§ **THE PROBLEM**: Every line in the records below between the one holding "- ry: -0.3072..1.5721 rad" and the one holding "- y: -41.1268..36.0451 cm", inclusive, is to be set down exactly; all other lines are to be left out.

######

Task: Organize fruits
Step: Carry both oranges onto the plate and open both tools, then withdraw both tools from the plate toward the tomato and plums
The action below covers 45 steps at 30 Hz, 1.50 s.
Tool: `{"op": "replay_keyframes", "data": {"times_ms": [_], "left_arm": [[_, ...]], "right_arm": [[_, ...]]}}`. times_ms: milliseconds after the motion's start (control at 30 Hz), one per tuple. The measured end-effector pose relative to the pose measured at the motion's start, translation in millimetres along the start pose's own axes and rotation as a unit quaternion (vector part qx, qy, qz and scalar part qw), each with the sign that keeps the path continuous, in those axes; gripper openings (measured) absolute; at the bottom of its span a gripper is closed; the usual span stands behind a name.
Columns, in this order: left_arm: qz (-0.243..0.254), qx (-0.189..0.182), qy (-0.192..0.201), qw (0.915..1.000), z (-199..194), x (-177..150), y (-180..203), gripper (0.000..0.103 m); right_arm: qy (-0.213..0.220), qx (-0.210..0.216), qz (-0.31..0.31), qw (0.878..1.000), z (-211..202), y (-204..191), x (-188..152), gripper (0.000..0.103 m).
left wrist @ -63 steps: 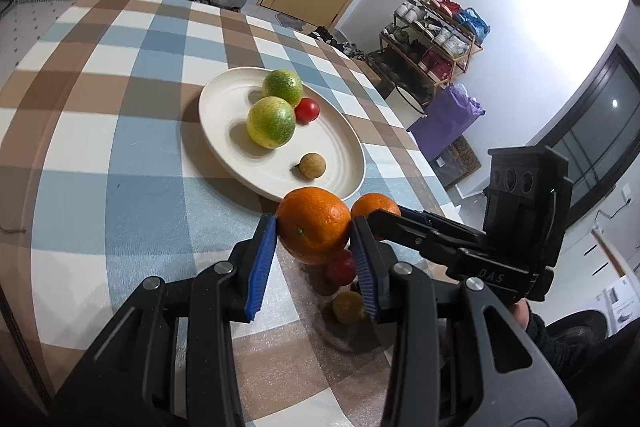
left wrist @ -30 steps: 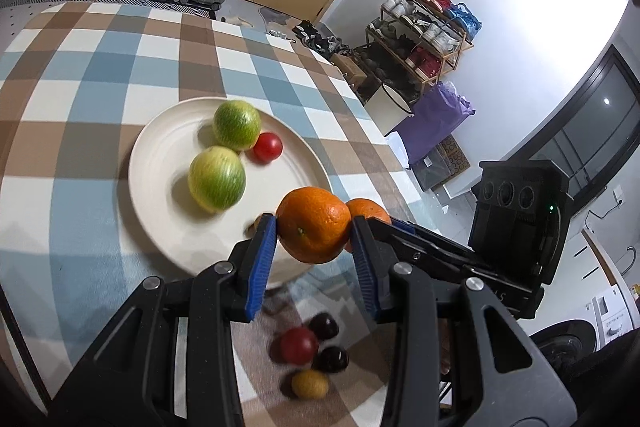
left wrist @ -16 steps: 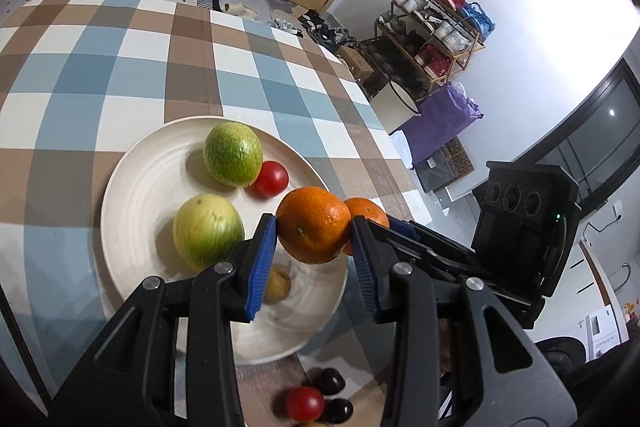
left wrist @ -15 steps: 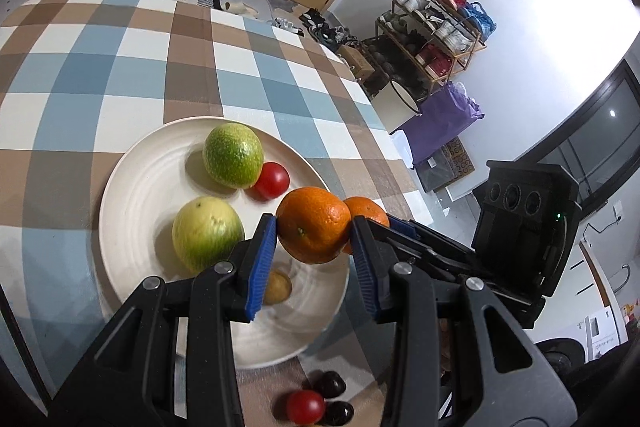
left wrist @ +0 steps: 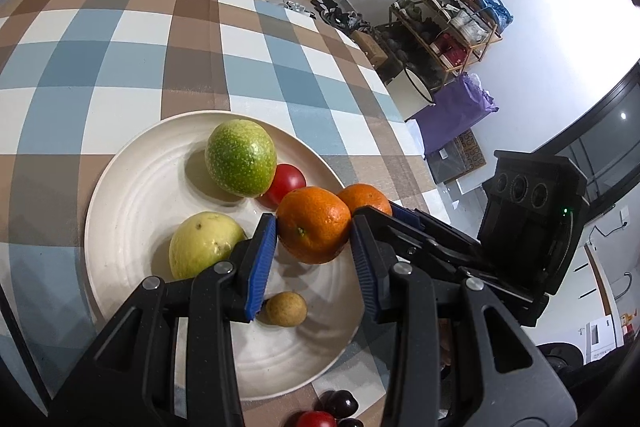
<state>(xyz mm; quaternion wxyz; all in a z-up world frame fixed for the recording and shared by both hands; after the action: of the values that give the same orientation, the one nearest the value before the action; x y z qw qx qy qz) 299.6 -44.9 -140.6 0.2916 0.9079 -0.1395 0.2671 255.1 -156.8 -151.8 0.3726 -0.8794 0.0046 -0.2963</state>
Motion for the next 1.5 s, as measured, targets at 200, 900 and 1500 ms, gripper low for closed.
{"op": "replay_keyframes", "data": {"times_ms": [200,900,1500], "left_arm": [[0.000,0.000,-0.003,1.0000,5.3,2.8,-2.1,0.035],[0.012,0.014,0.003,0.9998,-10.5,-2.2,12.9,0.050],[0.054,0.058,0.035,0.9962,-68.0,-26.7,57.0,0.078]], "right_arm": [[-0.003,-0.006,0.004,1.000,4.2,3.9,1.3,0.042],[0.041,0.003,0.009,0.999,-26.6,-1.9,4.1,0.051],[0.059,0.012,-0.007,0.998,-59.6,-28.9,-20.7,0.063]]}}
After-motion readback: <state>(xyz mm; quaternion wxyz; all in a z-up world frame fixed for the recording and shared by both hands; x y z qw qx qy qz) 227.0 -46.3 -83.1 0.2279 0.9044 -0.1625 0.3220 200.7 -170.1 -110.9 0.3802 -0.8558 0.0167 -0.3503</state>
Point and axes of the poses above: each gripper's, at about its wrist camera, not at the fingertips, and z roughly the way its jaws point, y to its right, x to its top, the point moved 5 cm from there along z, roughly the way its jaws point, and after that the axes turned 12 degrees about z, right-handed, at the moved point
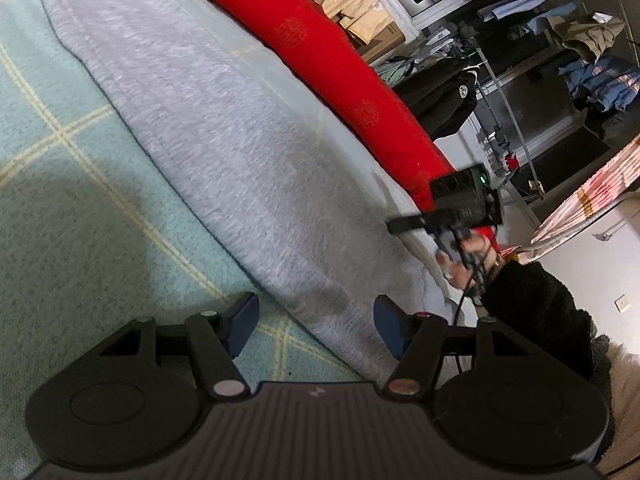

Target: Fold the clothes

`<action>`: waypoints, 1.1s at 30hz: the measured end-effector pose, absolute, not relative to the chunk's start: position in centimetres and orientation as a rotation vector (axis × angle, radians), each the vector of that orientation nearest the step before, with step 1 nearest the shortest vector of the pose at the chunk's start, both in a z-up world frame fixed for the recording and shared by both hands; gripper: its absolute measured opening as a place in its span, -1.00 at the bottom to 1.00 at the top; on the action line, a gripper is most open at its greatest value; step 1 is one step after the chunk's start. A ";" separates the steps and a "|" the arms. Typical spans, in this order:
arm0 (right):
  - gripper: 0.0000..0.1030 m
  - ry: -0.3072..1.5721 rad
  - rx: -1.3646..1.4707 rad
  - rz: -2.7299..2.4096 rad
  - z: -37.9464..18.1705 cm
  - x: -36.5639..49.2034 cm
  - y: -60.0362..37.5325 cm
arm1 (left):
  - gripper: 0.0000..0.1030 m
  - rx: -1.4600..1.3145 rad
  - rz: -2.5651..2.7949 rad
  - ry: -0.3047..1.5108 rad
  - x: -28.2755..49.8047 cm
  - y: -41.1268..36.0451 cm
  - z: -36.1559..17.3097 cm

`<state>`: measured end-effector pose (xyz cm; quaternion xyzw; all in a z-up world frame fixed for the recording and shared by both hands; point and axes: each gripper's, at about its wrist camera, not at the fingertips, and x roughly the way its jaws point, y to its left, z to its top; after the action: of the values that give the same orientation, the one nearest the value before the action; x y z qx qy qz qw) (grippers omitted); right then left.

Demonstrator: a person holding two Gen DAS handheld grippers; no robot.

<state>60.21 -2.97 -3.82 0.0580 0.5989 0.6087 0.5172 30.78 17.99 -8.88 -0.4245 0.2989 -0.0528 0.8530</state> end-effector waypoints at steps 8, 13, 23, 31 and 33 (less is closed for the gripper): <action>-0.94 1.443 0.072 1.438 -4.9 61.0 0.3 | 0.26 -0.874 -0.122 0.611 30.7 17.8 -9.0; -1.00 1.387 0.069 1.384 -5.2 60.2 -0.2 | 0.26 -0.866 -0.128 0.610 30.8 17.8 -8.9; -0.93 1.009 -0.542 1.128 3.2 53.4 4.5 | 0.26 -0.856 -0.122 0.607 30.7 17.4 -8.8; -0.92 1.097 -0.466 1.014 0.5 55.4 4.3 | 0.26 -0.860 -0.119 0.609 30.6 17.2 -8.7; -0.81 1.100 -0.427 1.035 0.6 55.7 3.9 | 0.26 -0.875 -0.119 0.612 30.6 17.5 -8.5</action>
<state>55.71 3.89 0.62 -0.1923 0.4954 0.4661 0.7074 30.65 17.54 -8.54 -0.4168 0.2914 -0.0564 0.8592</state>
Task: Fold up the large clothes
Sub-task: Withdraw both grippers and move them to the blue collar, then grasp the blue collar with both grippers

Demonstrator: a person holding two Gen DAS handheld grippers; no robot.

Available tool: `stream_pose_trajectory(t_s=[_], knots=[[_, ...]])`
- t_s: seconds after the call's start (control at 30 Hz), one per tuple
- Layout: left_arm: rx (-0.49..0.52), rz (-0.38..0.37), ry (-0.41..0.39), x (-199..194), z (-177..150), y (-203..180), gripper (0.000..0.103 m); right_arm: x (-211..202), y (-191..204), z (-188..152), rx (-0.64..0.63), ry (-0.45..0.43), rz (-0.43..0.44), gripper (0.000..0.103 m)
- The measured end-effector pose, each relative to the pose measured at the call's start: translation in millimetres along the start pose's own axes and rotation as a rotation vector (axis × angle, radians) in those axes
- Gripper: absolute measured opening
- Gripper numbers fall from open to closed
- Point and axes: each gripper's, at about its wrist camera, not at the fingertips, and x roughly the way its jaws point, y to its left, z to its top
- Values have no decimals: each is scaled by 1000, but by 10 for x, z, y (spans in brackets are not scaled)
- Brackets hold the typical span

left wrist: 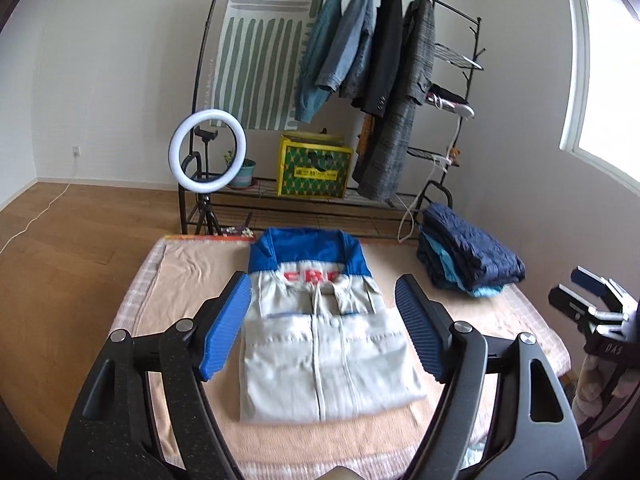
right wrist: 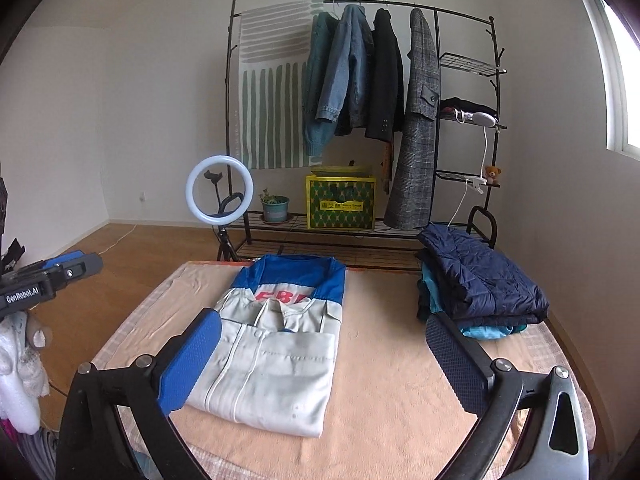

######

§ **FINAL ANSWER**:
  - ry: -0.3072..1.5721 rad
  - rx: -1.3646..1.4707 rad
  - rz: -2.7299..2.4096 rad
  - z: -37.9464..18.1705 cm
  - x: -36.5639..49.2034 cm
  - y: -60.0362..37.5325 cm
arm1 (left):
  - gripper: 0.0000..0.1030 m
  - rx: -1.4600..1.3145 rad
  - rz: -2.5651..2.7949 rad
  - ry: -0.3047..1.5108 rad
  - x: -28.2755..49.8047 cm
  - y: -41.1268..36.0451 cm

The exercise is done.